Activity => The whole listing should be retyped word for word, apart from the pictures it holds.

Exercise data =>
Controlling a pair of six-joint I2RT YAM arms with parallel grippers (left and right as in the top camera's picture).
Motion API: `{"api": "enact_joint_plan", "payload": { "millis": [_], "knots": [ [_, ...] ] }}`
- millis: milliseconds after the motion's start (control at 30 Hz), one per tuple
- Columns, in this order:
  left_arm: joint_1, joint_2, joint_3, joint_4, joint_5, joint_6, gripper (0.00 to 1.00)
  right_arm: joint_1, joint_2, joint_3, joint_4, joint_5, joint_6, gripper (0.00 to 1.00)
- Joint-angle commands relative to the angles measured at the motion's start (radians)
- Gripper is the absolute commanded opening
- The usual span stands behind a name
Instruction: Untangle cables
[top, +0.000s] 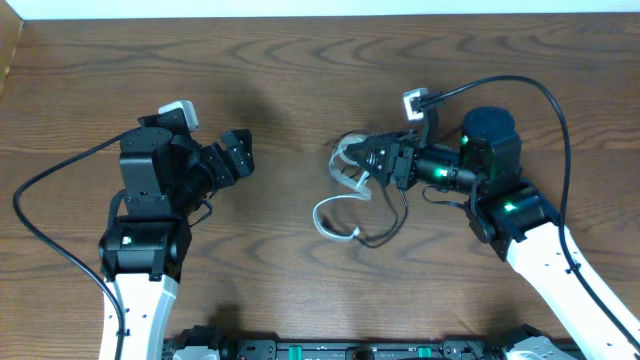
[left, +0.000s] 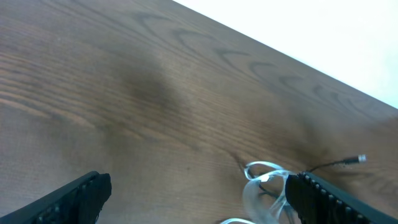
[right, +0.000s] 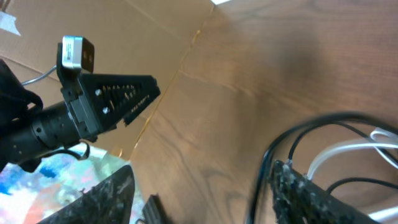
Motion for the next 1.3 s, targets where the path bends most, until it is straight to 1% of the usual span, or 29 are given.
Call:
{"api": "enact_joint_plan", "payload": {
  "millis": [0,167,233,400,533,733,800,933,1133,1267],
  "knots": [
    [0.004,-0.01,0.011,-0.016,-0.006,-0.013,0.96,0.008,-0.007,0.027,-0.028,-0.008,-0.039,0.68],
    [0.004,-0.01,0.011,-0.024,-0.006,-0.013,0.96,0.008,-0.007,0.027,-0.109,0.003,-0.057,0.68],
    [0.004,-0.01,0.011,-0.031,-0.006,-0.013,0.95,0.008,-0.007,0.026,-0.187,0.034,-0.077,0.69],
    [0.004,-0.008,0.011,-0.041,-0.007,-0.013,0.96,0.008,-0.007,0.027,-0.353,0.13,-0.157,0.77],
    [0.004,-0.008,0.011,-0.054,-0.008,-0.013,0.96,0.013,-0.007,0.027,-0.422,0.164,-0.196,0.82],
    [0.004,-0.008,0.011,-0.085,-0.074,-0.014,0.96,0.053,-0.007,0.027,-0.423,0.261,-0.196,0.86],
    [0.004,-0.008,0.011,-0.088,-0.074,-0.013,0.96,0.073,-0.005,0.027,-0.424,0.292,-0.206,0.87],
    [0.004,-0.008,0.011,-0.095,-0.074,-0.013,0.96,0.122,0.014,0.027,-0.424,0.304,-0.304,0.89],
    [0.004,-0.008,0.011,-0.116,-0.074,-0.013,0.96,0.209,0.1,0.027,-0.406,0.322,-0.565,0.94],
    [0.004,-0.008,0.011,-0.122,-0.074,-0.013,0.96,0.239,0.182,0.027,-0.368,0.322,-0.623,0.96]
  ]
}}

Expected answer =>
Controlling a pair of six-joint I2RT YAM arms with parallel grippers (left and right as in the top camera's picture).
Motion API: `{"api": "enact_joint_plan", "payload": { "millis": [_], "knots": [ [_, ...] ] }}`
- millis: milliseconds after the motion's start (control at 30 Hz), one per tuple
- Columns, in this order:
  left_arm: joint_1, joint_2, joint_3, joint_4, joint_5, joint_6, gripper (0.00 to 1.00)
  right_arm: joint_1, joint_2, joint_3, joint_4, joint_5, joint_6, gripper (0.00 to 1.00)
- Joint-angle commands relative to the angles measured at the motion's start (radians)
- Gripper is the absolute commanded opening
- The usual span stands behind a name
Instruction: Untangle cables
[top, +0.000s] 
[left, +0.000s] 
[right, +0.000s] 
Motion for the next 1.3 s, targets where the path bends most, until it is straight to 1% of the usual span, or 29 are given.
Call:
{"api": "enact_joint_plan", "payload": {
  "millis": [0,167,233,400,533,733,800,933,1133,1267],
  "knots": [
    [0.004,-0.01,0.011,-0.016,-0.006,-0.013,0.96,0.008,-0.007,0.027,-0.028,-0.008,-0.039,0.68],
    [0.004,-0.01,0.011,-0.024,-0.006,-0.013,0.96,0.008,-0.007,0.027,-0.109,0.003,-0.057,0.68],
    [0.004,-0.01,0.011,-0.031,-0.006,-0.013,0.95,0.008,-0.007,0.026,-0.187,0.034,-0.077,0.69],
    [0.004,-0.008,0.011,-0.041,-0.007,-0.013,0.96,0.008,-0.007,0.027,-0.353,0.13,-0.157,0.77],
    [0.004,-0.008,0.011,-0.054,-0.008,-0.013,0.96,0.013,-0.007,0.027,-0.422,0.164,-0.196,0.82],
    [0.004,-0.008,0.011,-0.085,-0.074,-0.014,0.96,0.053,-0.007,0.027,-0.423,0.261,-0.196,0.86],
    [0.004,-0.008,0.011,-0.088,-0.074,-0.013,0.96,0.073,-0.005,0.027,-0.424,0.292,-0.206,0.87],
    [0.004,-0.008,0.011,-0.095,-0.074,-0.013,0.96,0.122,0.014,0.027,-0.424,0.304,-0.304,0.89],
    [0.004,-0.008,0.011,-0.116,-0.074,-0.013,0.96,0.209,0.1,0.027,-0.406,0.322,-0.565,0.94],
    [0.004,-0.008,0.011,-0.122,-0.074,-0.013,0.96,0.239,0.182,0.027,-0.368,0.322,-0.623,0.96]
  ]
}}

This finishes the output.